Knowing what she knew and giving her child guns was criminal.
She should be listed as an accomplice in the tragedy.
Scairp
(2,749 posts)I wish they could also do a post mortem psychiatric report on the mother. Something was going on with her, I think.
KinMd
(966 posts)and was suffering brain damage from malnutrition. Shouldn't he have been hospitalized for that?
As for Nancy Lanza, this is from the Hartford(Ct) Courant:
Nancy developed a preoccupation with her own health, telling friends in emails that she suffered from a potentially terminal disease and that she did not have long to live. She said she worried about the future of Adam and his older brother, Ryan.

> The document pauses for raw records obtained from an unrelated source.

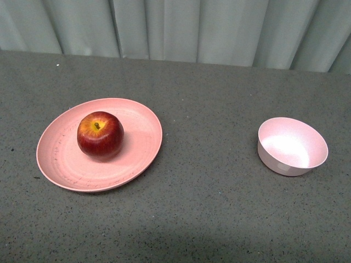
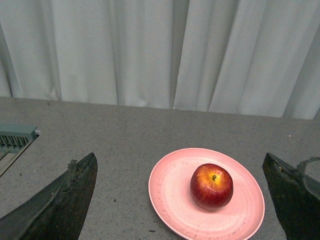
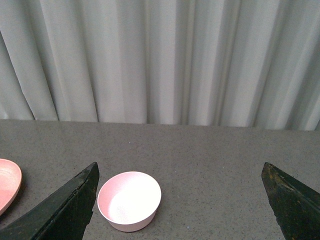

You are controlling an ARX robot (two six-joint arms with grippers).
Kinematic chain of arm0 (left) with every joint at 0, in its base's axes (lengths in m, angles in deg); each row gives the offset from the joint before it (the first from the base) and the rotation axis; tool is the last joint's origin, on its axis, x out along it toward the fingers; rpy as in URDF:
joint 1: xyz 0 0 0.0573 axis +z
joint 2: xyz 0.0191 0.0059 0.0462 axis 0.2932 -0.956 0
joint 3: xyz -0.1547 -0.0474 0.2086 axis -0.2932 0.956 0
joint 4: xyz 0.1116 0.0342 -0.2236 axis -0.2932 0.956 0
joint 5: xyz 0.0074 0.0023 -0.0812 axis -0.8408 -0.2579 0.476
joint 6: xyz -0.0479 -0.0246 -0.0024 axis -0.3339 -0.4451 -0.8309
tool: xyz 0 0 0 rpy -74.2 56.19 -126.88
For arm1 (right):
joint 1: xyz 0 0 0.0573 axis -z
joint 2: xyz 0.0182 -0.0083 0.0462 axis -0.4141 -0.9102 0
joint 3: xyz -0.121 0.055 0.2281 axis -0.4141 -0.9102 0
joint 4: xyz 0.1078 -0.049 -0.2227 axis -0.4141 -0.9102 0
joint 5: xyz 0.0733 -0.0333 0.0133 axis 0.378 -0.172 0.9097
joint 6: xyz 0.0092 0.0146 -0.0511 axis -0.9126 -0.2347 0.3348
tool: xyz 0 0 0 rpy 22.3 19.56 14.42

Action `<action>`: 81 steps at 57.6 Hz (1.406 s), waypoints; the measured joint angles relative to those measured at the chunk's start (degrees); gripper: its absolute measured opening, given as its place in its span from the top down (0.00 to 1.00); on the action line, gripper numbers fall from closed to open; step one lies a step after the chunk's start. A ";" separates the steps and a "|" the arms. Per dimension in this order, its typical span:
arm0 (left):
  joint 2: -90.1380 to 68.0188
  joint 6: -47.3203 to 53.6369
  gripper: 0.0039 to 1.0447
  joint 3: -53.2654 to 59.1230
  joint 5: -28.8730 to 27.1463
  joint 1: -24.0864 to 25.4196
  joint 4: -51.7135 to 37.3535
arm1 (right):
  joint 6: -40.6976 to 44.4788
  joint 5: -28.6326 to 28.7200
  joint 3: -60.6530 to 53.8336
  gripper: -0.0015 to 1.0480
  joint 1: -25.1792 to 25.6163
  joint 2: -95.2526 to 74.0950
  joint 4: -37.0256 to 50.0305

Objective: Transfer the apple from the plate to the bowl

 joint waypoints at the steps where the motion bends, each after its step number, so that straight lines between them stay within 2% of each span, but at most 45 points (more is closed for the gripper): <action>1: 0.00 0.00 0.06 0.00 0.00 0.00 0.00 | 1.07 -4.81 0.02 0.09 -1.25 -0.81 0.61; 2: 0.00 0.00 0.06 0.00 0.04 0.00 0.00 | 2.14 -9.99 0.17 0.09 -2.93 -2.16 1.14; 5: 0.00 -0.02 0.06 0.00 -0.13 0.00 0.00 | 3.37 -20.76 0.70 0.09 -5.51 -6.67 1.92; 6: 0.00 0.00 0.06 0.00 -0.09 0.00 0.00 | 3.58 -23.17 0.79 0.09 -5.64 -8.72 2.56; 8: 0.00 0.00 0.06 0.00 -0.04 0.00 0.00 | 3.91 -24.46 0.79 0.09 -5.49 -11.98 4.04; 11: 0.00 0.00 0.06 0.00 -0.09 0.00 0.00 | 3.91 -22.69 0.92 0.09 -4.66 -17.92 7.65; 15: 0.00 0.00 0.06 0.00 0.02 0.00 0.00 | 3.89 -15.82 2.67 0.09 -3.23 -29.27 14.51; 21: 0.00 0.00 0.06 0.00 0.00 0.00 0.00 | 4.46 -9.16 6.88 0.09 -2.67 -44.72 24.35; 28: 0.00 0.00 0.06 0.00 0.00 0.00 0.00 | 6.23 -3.91 13.05 0.09 -3.17 -60.76 29.70; 37: 0.00 0.00 0.06 0.00 0.02 0.00 0.00 | 9.42 1.09 21.92 0.09 -5.73 -77.09 27.58; 51: 0.00 0.00 0.06 0.00 0.00 0.00 0.00 | 13.46 3.93 34.23 0.09 -9.75 -94.23 20.79; 67: 0.00 0.00 0.06 0.00 0.00 0.00 0.00 | 15.30 6.29 43.36 0.09 -11.61 -106.55 13.03; 81: 0.00 0.00 0.06 0.00 0.00 0.00 0.00 | 16.83 8.00 48.74 0.09 -12.68 -113.52 9.70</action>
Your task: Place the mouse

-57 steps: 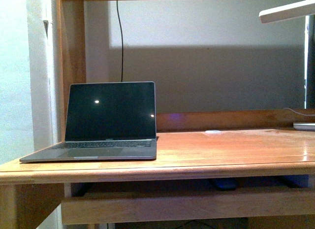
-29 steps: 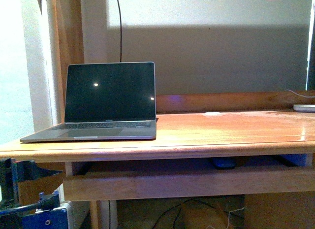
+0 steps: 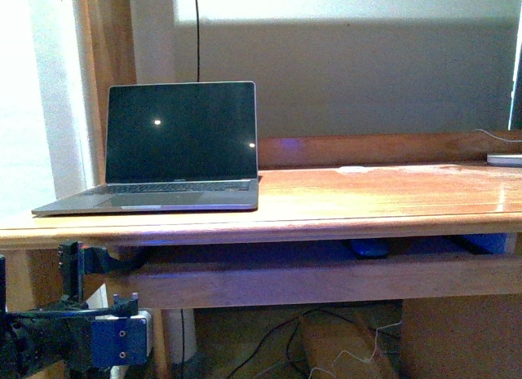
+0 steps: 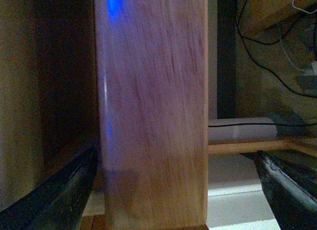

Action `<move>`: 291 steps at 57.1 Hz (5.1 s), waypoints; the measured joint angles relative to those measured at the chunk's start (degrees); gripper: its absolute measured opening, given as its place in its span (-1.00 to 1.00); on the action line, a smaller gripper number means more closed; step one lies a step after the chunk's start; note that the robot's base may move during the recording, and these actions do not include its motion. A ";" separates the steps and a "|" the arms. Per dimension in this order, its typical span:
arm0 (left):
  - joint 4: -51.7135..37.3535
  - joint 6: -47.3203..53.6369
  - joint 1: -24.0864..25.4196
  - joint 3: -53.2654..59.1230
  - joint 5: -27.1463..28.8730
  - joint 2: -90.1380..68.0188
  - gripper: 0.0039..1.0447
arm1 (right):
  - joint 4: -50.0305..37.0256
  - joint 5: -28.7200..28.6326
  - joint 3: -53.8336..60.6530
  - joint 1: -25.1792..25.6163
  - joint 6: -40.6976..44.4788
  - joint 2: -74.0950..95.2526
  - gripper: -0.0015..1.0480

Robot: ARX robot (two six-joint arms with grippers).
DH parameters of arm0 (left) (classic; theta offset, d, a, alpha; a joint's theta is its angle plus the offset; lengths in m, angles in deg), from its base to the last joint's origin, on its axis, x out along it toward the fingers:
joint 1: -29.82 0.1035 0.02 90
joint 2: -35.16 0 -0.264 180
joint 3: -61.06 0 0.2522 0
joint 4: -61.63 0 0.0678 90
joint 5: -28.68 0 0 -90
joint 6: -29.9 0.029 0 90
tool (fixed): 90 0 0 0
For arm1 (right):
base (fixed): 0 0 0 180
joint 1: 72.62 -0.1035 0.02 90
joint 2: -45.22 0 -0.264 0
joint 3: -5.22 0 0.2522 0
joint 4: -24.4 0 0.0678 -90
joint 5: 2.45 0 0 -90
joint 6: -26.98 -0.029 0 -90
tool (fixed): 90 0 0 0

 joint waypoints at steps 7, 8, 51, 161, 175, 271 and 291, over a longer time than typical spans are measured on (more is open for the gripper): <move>1.97 1.03 -0.15 -3.37 -1.31 -2.14 0.86 | 0.00 0.00 0.00 0.00 0.02 0.00 0.86; 2.36 1.25 -0.24 -3.87 -1.57 -2.40 0.86 | 0.00 0.00 0.00 0.00 0.00 0.00 0.86; 56.50 -21.40 -5.18 6.54 -7.10 24.24 0.86 | 0.00 0.00 0.00 0.00 0.00 0.00 0.86; 57.59 -93.35 1.53 59.69 24.22 125.02 -0.95 | -29.05 4.98 -14.25 -20.00 -2.56 48.33 0.86; 57.59 -93.35 1.53 59.71 24.17 125.24 -0.95 | -34.42 9.90 -19.65 -25.09 3.85 62.97 0.86; 57.59 -93.26 1.53 59.71 24.20 125.26 0.86 | -5.75 21.70 -47.65 -31.12 -1.46 87.45 0.72; 57.59 -93.24 1.53 59.71 24.20 125.26 0.86 | -2.67 20.06 -48.52 -29.22 -3.37 86.64 0.06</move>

But the authors, in investigating her medical records, found no evidence that Nancy was suffering from a terminal illness. The report suggests that Adam might have been affected by his mother's preoccupation with her own health.
RobinA
(9,896 posts)to these parents, families with a member this sick struggle mightily and do many things that seem odd from the outside. On top of which, it can be very difficult to get help. Add the fact that Adam was an adult who could not be forced to get treatment and what you frequently get is a tragedy, thankfully rarely on this scale. The guns were idiocy, but other than that these people were pretty typical of many families struggling with serious mental illness. Complete with busted marriage.
Scairp
(2,749 posts)They had many great opportunities to get Adam the help he needed before he turned 18. Mom wouldn't allow the Yale doctors to treat him. She allowed Adam to eschew all medications because the only one he ever tried had difficult side effects. The dad I think was trying harder than this report suggests and in fact his son refused to see him for the last two years of his life. He continued to try and see Adam, the mother was trying, but no one really knows why Adam stopped seeing his father.
mackerel
(4,412 posts)both my brother and sister with their mental illnesses. When my Father found out my schizophrenic brother had a rifle and a gun he reported it to the police. (My brother was 21 at the time.)
My parents firmly believe that both of my siblings were born with their disorders.
I think you have decide what you want to offer the children you bring into this world. Everything I'm reading is about the mother temporarily getting her son through the day. Not really seeing the big picture of behavior management for life.
The Father may not have been emotionally available but he was the one who prompted the Yale study. I think the Father did have concerns. He had commented in interviews that Adam was so much different than their older son, he always knew his younger son was different.
The mother is dead, murdered by her son, Adam, it's hard to know exactly what her true concerns were.